Each line below from the one containing "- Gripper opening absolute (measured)" through the one containing "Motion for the" is to be given again exactly, and no line outside that span.

------------------------------------------------------------------------

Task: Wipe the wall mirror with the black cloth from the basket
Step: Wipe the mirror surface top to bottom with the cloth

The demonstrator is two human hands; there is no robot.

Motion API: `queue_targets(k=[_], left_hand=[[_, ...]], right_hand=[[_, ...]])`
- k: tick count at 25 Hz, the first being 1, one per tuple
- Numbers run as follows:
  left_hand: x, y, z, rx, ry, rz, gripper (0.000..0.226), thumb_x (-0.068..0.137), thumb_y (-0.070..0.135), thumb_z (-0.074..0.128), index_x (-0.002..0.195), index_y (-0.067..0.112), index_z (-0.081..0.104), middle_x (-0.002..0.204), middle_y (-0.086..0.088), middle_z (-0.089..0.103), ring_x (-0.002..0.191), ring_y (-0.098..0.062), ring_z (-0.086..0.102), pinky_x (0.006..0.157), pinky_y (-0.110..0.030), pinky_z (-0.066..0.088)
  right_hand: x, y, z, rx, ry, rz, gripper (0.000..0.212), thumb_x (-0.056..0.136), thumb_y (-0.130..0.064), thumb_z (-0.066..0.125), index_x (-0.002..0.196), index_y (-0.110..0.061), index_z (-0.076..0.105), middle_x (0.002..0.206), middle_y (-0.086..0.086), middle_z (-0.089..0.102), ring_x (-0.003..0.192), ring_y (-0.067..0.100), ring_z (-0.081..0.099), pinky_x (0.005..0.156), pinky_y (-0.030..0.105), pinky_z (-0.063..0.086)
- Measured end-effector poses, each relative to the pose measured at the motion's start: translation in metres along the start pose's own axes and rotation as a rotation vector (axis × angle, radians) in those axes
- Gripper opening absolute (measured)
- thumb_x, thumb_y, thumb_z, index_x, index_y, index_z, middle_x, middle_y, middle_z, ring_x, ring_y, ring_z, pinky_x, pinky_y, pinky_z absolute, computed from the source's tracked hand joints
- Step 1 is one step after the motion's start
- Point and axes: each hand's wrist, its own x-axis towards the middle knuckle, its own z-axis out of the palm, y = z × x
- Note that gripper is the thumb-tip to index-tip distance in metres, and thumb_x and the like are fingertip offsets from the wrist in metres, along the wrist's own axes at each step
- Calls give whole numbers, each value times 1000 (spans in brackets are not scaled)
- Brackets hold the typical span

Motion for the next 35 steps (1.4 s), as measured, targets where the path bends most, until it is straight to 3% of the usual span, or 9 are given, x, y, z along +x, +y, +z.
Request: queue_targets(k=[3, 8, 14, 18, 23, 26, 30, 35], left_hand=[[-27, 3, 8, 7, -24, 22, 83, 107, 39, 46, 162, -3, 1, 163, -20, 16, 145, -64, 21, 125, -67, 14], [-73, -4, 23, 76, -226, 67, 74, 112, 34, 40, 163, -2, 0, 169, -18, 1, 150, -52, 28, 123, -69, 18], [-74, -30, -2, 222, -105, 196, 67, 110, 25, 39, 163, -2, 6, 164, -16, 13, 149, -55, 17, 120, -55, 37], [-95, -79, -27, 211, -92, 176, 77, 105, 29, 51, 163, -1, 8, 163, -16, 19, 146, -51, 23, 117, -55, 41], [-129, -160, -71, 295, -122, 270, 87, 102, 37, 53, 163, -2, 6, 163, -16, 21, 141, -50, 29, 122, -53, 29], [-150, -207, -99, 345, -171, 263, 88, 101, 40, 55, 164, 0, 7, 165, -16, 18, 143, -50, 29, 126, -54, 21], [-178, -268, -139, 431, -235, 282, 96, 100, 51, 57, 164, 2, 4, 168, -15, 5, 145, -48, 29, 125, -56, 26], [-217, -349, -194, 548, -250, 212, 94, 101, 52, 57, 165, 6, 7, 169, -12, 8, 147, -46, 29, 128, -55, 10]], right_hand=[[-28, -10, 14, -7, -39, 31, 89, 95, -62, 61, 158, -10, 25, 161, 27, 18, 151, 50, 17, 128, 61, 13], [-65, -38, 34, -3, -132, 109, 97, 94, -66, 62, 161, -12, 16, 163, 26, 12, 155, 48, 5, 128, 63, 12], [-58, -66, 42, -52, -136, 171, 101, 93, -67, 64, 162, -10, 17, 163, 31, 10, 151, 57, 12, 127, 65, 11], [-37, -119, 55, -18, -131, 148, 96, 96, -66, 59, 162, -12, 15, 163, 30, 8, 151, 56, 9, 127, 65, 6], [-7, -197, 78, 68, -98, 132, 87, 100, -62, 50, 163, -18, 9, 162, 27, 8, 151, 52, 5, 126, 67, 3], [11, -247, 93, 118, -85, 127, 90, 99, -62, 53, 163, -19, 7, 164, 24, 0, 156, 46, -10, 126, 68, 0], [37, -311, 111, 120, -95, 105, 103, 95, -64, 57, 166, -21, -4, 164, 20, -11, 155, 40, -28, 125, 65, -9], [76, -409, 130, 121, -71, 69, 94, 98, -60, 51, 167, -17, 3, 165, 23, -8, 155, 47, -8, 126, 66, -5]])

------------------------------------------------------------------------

◆ **Output for this task**:
- Gripper opening absolute (measured)
- thumb_x, thumb_y, thumb_z, index_x, index_y, index_z, middle_x, middle_y, middle_z, ring_x, ring_y, ring_z, pinky_x, pinky_y, pinky_z absolute, computed from the source's tracked hand joints
- Step 1 is one step after the motion's start
- Point and axes: each hand's wrist, its own x-axis towards the middle knuckle, its own z-axis out of the palm, y = z × x
- Note that gripper is the thumb-tip to index-tip distance in metres, and thumb_x and the like are fingertip offsets from the wrist in metres, along the wrist's own axes at each step
- Calls give whole numbers, each value times 1000 (spans in brackets are not scaled)
- Brackets hold the typical span

Motion for the next 35 steps (1.4 s), as measured, targets where the path bends most, until it is straight to 3% of the usual span, or 9 are given, x, y, z along +x, +y, +z.

The work for this exercise is now done.